Swaine: How do you do that?

Floyd: In these sorting and searching programs, you are extracting information from data sets. The program makes various queries of the data, and each query gathers a certain amount of information, and you can derive a formula for that. Then you can characterize the algorithms by the rate at which they gather relevant information, and divide that into the entropy of the original problem to get the time that it's going to take.

A well known case is that you're sorting a data set and the incoming order of the data is random. Then each of the possible reorderings is equally likely and has probability 1/n! and the entropy of that problem turns out to be log of n! and, applying Sterling's approximation you end up with n log n. This tells you that any method that you apply that only extracts one bit of information per step will necessarily need time proportional to n log n to determine the right permutation to reorder the data.
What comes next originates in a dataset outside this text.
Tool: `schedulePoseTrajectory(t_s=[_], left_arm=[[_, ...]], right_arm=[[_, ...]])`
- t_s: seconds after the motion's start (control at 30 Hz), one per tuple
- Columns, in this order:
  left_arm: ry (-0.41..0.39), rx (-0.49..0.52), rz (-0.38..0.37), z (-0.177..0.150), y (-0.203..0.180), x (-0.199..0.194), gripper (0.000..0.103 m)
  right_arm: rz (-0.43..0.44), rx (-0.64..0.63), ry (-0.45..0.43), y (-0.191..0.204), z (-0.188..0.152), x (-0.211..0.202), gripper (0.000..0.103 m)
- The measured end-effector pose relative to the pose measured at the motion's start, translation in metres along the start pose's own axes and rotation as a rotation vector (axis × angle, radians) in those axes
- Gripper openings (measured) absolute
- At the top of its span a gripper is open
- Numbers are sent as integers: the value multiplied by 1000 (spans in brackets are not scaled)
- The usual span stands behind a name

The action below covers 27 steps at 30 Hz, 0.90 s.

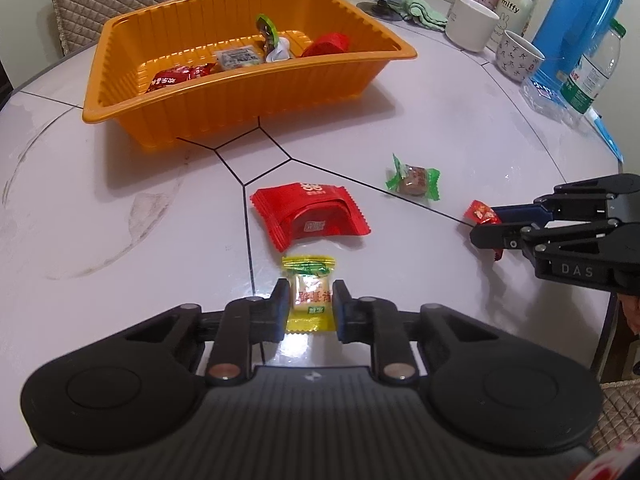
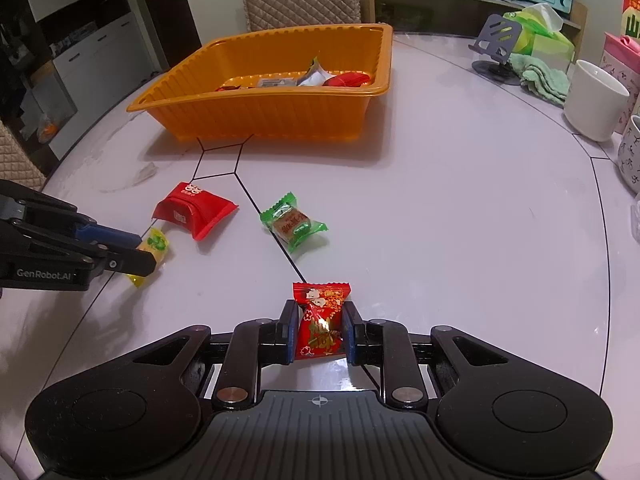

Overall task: Organize snacks
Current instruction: 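Grasp the red-and-gold candy with the right gripper while the left grasps the yellow candy, then carry the red-and-gold candy and yellow candy over the orange tray with both grippers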

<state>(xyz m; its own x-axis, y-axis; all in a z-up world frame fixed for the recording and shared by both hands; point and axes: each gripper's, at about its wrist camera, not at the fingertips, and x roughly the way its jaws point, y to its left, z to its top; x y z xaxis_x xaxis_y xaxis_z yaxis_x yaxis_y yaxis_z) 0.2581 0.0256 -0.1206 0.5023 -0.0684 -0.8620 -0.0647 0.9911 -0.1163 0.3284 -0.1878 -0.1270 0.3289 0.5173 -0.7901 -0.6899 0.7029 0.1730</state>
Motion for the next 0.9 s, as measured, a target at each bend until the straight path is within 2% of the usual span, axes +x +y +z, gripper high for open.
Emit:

They go up in sophistication from there, but one can view most sorting and searching problems, and some other problems like problems of large-scale movement of information in memory, from an information-and-entropy viewpoint. And you'll end up not only having some insight into whether an algorithm is efficient as a whole, but you'll also have a microscope with which you can look at each phase of an algorithm and ask, What's its information-theoretic efficiency? Is there room in there for potential improvement?

Swaine: Are there books on paradigms or problem solving that you admire?

Floyd: In one of your columns you cite George Polya's How to Solve It, but to my mind the great one is his two-volume Patterns of Plausible Inference. In it, he deals with several tough problems from the history of mathematics, such as the isoperimetric inequality. When you read Polya you not only learn about paradigms, you learn something about the subject matter.

Educating programmers is only part of the business of educating people about programming. It strikes me as plausible that the level of paradigms might be the appropriate level for talking to intelligent non-programmers about what programming is about. But that doesn't seem to happen at all.

Because of the way in which programmers acquire what they know, they often don't know what they know; they can't articulate it in any general terms.

Swaine: I just read an article that addresses exactly that. It was the public lecture that Tony Hoare gave on his induction to one of the professorships he held. He was describing adapting the Quicksort algorithm to find a particular quantile, and he illustrated it by hand using cards with numbers printed on them. The whole thing was nonmathematical and directed at an audience that was not at all familiar with the shoptalk of computing. It's in a book that just came out: Lectures in Computer Science, Hoare et al, from Prentice-Hall, 1989.

Floyd: There have only been a few good essays of that sort directed at the layperson. All too often, if they don't think that the computer is an electronic brain, they think that it's a glorified adding machine.

Swaine: You certainly staked out the high ground in your Turing Award lecture. What do you think the impact of the speech has been?

Floyd: The lecture had very little observable effect. It's been cited very little in the literature; I've checked that through science citation indices, and most of the citation has been peripheral: citation of specific examples or problems, rather than concerned with the thesis. My overall feeling is that the world has not advanced very much in that direction.

Swaine: Perhaps this interview will give the world a tiny nudge in that direction. It occurs to me that, although we've used the word paradigm liberally, we haven't really defined it except through example. Maybe that's the best way to define it. But could you give one more example of a paradigm?

Floyd: In high school you probably learned to solve quadratic equations by completing the square. The theorem says, You can complete the square. The paradigm says, In a lot of situations you ought to complete the square.